Chautauqua Theater Company Artistic Director Vivienne Benesch and Managing Director Sarah Clare Corporandy pose on the Bratton Theater stage. The pair will begin planning in earnest for their company’s 2016 season beginning in October. (Brian Smith | File Photo)

Chautauqua Theater Company Artistic Director Vivienne Benesch and Managing Director Sarah Clare Corporandy pose on the Bratton Theater stage. The pair will begin planning in earnest for their company’s 2016 season beginning in October. (Brian Smith | File Photo)

The apocalypse looks to have hit the Chautauqua Theater Company. The Brawdy Theater Studios, usually bustling, are now quiet and subdued. Bratton Theater has been stripped of the season’s posters, banners and stage lights — barring the ghost and emergency lights. Marketing intern Natalie Redmond is absent from her post outside, where she sold CTC T-shirts, mugs and jackets.

Even though the CTC space is empty, the wheels have not stopped turning for Artistic Director Vivienne Benesch and Managing Director Sarah Clare Corporandy. September is their “rest” month, Benesch said, but come October, they’ll be back to the grindstone.

CTC announced two of its mainstage productions, Sarah Ruhl’s In the Next Room (or the Vibrator Play) and Shakespeare’s The Taming of the Shrew, during its final Brown Bag.

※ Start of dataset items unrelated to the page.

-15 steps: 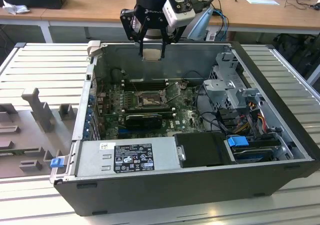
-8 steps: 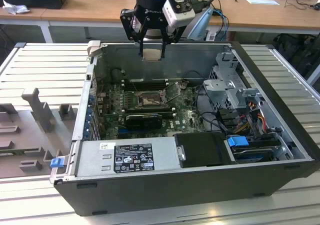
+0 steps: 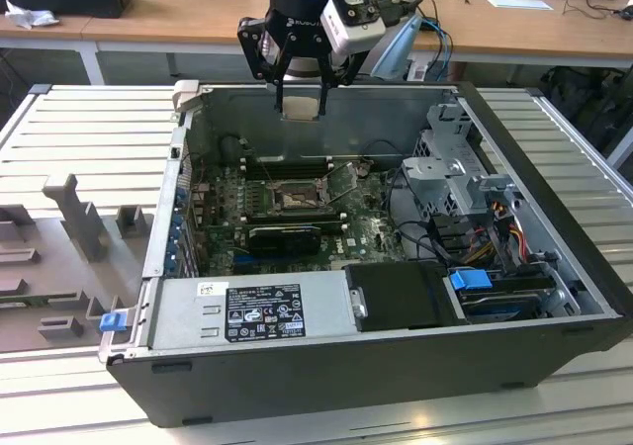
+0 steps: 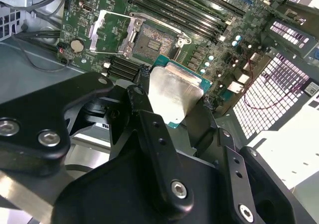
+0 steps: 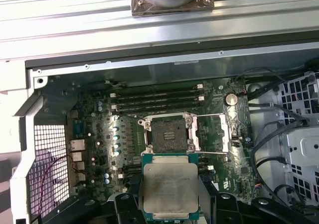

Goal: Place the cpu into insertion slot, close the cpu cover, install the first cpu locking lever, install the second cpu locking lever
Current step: 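Place the cpu into insertion slot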

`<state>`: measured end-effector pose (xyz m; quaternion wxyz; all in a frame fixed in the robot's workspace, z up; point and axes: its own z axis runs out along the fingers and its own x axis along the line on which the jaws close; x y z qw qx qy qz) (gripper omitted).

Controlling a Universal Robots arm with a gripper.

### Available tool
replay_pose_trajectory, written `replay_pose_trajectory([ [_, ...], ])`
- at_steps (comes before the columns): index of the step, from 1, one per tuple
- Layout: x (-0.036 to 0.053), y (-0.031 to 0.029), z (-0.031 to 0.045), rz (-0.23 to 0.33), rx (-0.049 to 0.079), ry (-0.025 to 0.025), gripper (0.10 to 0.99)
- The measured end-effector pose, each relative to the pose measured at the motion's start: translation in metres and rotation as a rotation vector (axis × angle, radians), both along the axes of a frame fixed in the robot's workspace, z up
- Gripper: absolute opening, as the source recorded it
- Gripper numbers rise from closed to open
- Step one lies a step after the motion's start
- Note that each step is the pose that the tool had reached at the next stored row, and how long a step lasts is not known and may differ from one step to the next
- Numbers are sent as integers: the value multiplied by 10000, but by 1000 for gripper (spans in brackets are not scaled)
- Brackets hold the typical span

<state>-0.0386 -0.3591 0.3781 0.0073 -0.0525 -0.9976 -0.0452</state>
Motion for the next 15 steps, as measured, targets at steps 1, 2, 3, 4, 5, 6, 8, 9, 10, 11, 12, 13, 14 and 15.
replay_pose_trajectory([
  [1, 0, 0, 0, -9, 0, 0, 533],
  [2, 0, 0, 0, -33, -1, 0, 533],
  [3, 0, 0, 0, -58, -1, 0, 533],
  [4, 0, 0, 0, -120, -2, 0, 533],
  [5, 0, 0, 0, -168, -2, 0, 533],
  [6, 0, 0, -1, -228, -2, 0, 533],
  [8, 0, 0, -1, -318, -2, 0, 533],
  [9, 0, 0, -1, -338, -2, 0, 533],
  [10, 0, 0, -1, -353, -2, 0, 533],
  [11, 0, 0, -1, -379, -2, 0, 533],
  [12, 0, 0, -1, -405, -2, 0, 533],
  [13, 0, 0, -1, -435, -2, 0, 533],
  [14, 0, 0, -1, -451, -3, 0, 533],
  [15, 0, 0, -1, -471, -2, 0, 533],
])
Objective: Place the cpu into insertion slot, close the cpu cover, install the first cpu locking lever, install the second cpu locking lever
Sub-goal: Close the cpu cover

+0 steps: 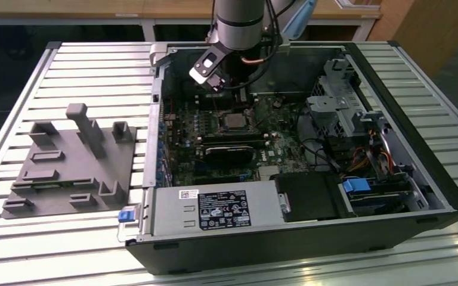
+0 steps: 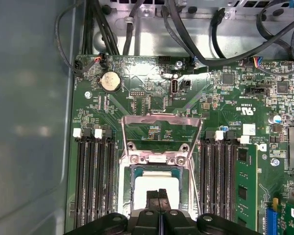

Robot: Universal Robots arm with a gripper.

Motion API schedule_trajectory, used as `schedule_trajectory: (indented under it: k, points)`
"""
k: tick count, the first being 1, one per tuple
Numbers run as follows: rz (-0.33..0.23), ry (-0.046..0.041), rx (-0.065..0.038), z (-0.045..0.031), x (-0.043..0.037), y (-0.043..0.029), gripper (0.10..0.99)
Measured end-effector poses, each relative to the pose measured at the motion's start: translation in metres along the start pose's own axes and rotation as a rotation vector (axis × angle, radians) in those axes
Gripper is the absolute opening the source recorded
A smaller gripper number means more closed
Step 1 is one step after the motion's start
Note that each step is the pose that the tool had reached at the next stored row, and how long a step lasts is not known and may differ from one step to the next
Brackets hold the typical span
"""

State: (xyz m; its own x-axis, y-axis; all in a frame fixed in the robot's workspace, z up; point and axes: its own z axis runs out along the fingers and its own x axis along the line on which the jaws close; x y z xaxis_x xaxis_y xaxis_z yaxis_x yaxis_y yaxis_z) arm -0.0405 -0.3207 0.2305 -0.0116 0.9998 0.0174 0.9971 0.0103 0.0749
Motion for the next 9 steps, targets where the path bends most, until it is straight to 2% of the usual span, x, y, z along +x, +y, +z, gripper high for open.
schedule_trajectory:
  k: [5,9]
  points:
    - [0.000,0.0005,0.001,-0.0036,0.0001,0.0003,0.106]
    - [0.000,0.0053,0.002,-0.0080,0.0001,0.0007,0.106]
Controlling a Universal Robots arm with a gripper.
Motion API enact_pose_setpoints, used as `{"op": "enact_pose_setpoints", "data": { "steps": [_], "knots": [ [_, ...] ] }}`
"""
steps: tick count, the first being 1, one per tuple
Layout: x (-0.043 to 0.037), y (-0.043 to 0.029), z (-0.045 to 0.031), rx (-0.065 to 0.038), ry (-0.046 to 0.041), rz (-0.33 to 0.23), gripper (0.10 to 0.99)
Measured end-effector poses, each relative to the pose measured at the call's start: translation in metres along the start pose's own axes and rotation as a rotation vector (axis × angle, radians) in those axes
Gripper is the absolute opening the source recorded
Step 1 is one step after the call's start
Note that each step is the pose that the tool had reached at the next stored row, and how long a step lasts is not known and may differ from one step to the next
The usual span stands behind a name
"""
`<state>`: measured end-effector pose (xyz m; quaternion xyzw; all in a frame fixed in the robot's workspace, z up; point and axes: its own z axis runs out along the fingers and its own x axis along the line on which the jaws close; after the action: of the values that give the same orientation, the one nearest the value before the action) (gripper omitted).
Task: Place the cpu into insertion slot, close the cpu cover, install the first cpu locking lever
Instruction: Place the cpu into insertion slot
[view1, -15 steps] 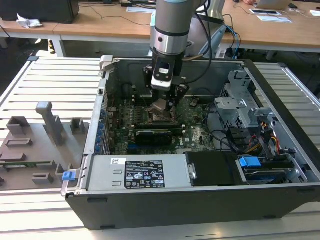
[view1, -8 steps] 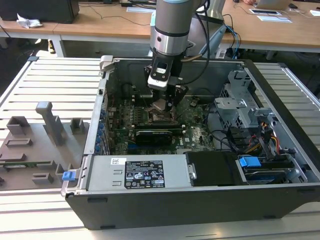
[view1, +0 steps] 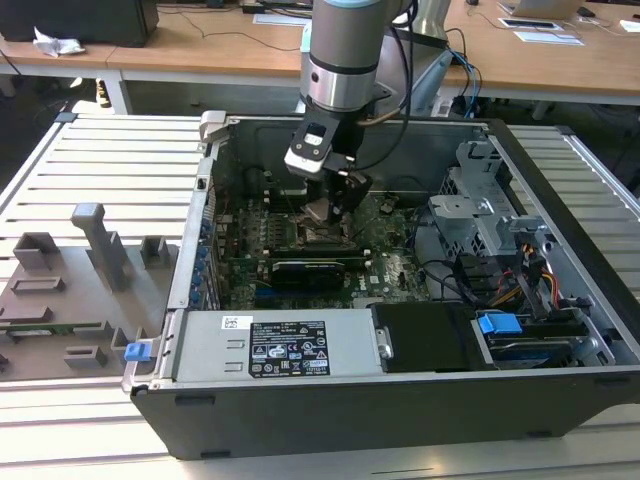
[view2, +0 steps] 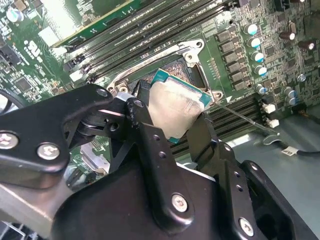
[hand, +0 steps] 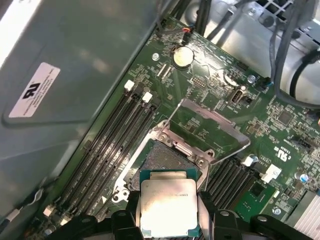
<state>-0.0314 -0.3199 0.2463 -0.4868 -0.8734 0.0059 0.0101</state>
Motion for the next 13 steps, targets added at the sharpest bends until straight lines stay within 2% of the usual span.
{"op": "enact_pose_setpoints", "data": {
  "steps": [8,13],
  "knots": [
    [0.0000,0.0000,0.0006,0.000,0.0003,0.106,0.541],
    [0.0000,0.0000,0.0009,0.000,0.0008,0.154,0.541]
  ]
}}
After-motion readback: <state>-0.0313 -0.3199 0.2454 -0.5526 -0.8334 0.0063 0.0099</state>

As of now, the third play remains a mystery.

“There are a lot of contingencies on the third play,” Benesch said. “The next step is to speak to Zayd [Dohrn] and talk to him where he is at with his two plays.”

Dohrn is recipient of the 2015-16 Chautauqua Play Commission.

The company tries to announce the third play by Oct. 15, but, sometimes, that gets pushed to Nov. 1, Benesch said.

“September is about closing the previous season, and then October is when we kick it into high gear for preparing for next season,” Corporandy said.

This coming year may be busiest one Benesch, Corporandy and Associate Artistic Director Andrew Borba have had in recent memory.

“Usually, we are busy in waves, but this year, we are all going full throttle as soon as we get out of Chautauqua,” Corporandy said.

Benesch will be directing at Trinity Repertory Company in November followed by a trip to North Carolina, which will last through January 2016. Corporandy has her hands full, too, as she is the newly appointed producing director at the new Detroit Public Theatre; she plans to move there next fall. Borba will be teaching and directing in Los Angeles.

The three have a virtual relationship in the off-season, wherein most of their communication about the next season is done via video chat, email and text.

CTC initiated two new ventures this year, Residency 9 and the Young Playwrights Festival. Associate Director of Programming Deborah Sunya Moore has already started putting together things into place for the Young Playwrights program, Benesch said.

“When you go into the second year of a program, you can make it better and then it’s in a place where it moves on and has its own growth,” Corporandy said.

Despite the CTC leadership’s hectic schedules, Corporandy is confident the company’s creative objectives and sustained momentum will propel it into 2016.

CTC has “spent the past four years digging into our process into all levels to shake things up, take the cobwebs off and make sure we are doing things in the most efficient way,” she said. “I’d like to think that the machine is well-oiled, has new pieces and is running very well, which gives us room to grow and think bigger.”